◆ Exercise:
Lines of the data that contain the word "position" are the ones to copy.

◆ Data segment:
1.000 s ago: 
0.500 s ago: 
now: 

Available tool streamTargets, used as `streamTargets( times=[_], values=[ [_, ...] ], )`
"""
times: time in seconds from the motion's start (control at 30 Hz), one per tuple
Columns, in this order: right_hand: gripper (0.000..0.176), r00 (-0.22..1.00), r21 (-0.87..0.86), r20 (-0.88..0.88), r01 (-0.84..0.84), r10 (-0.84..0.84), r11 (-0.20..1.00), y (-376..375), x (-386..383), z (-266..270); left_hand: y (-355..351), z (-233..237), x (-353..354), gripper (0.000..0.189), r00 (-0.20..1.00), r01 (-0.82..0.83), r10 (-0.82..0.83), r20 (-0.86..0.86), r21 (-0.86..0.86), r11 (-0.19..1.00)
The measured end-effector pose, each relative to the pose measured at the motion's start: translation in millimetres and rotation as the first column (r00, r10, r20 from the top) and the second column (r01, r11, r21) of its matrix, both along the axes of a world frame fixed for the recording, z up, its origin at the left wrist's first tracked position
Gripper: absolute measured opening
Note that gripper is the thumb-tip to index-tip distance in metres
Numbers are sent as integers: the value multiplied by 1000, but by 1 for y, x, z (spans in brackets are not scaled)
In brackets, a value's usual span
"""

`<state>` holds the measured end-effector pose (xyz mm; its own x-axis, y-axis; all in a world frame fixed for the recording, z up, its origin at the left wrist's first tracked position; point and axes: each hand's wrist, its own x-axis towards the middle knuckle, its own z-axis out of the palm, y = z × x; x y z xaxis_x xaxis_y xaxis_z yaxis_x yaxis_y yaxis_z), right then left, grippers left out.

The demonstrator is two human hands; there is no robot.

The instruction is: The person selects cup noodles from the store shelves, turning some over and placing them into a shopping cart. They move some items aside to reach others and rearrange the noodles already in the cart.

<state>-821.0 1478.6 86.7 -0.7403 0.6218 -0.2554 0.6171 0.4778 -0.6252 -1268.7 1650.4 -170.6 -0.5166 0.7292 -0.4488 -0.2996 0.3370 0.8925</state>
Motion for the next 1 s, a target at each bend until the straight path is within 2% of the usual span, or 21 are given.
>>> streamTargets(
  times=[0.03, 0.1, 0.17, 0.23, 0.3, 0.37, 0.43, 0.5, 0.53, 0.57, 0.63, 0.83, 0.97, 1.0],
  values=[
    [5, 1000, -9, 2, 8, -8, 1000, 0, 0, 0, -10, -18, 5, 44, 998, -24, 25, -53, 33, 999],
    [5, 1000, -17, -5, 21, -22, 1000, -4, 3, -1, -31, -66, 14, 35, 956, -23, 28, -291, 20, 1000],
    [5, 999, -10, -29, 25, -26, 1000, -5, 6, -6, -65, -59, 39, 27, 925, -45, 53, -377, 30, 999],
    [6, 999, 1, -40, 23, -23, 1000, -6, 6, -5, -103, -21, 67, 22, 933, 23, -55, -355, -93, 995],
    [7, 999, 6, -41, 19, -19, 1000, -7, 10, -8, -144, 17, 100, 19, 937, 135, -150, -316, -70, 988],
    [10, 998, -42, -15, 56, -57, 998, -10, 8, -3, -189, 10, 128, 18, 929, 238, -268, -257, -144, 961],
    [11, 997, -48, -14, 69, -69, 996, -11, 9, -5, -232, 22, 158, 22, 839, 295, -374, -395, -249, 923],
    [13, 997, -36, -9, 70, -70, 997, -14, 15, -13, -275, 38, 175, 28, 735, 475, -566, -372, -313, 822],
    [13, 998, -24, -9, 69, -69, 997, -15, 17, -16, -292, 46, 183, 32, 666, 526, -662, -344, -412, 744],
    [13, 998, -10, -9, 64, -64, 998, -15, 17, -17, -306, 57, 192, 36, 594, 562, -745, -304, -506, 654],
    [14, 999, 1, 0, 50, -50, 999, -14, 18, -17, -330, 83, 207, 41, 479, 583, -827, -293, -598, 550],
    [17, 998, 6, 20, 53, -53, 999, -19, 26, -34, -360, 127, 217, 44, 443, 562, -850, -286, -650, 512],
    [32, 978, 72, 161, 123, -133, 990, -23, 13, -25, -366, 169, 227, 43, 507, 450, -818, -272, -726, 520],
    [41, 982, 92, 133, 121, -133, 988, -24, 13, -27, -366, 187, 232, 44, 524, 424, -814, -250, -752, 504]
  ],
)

◆ Response to the exercise:
The measured end-effector pose, each relative to the pose measured at the motion's start: translation in millimetres and rotation as the first column (r00, r10, r20 from the top) and the second column (r01, r11, r21) of its matrix, both along the axes of a world frame fixed for the recording, z up, its origin at the left wrist's first tracked position
`<state>` holds the measured end-effector pose (xyz mm; its own x-axis, y-axis; all in a world frame fixed for the recording, z up, its origin at the left wrist's first tracked position; point and axes: each hand's wrist, its own x-axis towards the middle knuckle, its own z-axis out of the palm, y = z × x; x y z xaxis_x xaxis_y xaxis_z yaxis_x yaxis_y yaxis_z), right then left, grippers left out.

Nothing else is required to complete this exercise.